Directions for this task:
Anywhere the string "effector" shows up in the listing below, copy the line it is in.

Stored data:
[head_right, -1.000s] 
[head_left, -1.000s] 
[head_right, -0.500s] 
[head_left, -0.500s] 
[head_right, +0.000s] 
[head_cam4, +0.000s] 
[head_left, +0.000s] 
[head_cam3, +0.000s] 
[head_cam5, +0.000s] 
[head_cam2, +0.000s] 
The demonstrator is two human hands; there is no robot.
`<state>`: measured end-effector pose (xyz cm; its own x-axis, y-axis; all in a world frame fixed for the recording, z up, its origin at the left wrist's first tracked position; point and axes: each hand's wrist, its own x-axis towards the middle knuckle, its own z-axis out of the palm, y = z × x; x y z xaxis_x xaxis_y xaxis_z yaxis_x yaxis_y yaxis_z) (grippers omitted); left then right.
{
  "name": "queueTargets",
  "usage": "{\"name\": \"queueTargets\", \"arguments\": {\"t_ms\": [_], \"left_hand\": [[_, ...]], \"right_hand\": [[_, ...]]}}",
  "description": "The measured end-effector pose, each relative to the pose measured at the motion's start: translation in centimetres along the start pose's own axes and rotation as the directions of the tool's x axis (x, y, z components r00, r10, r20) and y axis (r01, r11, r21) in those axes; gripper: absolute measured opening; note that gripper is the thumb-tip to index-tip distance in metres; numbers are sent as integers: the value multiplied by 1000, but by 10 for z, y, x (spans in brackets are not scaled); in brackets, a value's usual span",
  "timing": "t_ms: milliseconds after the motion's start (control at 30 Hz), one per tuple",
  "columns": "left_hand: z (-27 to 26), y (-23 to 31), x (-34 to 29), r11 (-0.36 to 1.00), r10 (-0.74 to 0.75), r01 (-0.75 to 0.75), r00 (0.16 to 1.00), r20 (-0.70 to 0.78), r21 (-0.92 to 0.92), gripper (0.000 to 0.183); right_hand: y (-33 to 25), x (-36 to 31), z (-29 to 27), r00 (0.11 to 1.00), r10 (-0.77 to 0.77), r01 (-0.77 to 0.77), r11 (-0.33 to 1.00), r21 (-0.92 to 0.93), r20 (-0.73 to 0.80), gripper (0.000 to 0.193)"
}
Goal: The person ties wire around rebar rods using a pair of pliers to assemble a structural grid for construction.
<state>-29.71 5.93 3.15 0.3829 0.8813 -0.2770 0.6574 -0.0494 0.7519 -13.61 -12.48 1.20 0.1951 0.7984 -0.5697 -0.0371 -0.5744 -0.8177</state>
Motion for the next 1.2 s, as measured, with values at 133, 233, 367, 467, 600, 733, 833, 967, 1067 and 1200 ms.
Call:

Result for this task:
`<state>`: measured end-effector pose (xyz cm; its own x-axis, y-axis; all in a world frame fixed for the recording, z up, its origin at the left wrist's first tracked position; point and axes: each hand's wrist, its own x-axis towards the middle knuckle, its own z-axis out of the palm, y = z × x; x y z xaxis_x xaxis_y xaxis_z yaxis_x yaxis_y yaxis_z) (grippers omitted); left then right.
  "description": "The measured end-effector pose, each relative to the pose measured at the motion's start: translation in centimetres along the start pose's own axes and rotation as the directions of the tool's x axis (x, y, z components r00, r10, r20) and y axis (r01, r11, r21) in those axes; gripper: absolute measured opening; note that gripper is the thumb-tip to index-tip distance in metres; numbers are sent as integers: the value multiplied by 1000, but by 10 for z, y, x (spans in brackets are not scaled); in brackets, a value's usual span",

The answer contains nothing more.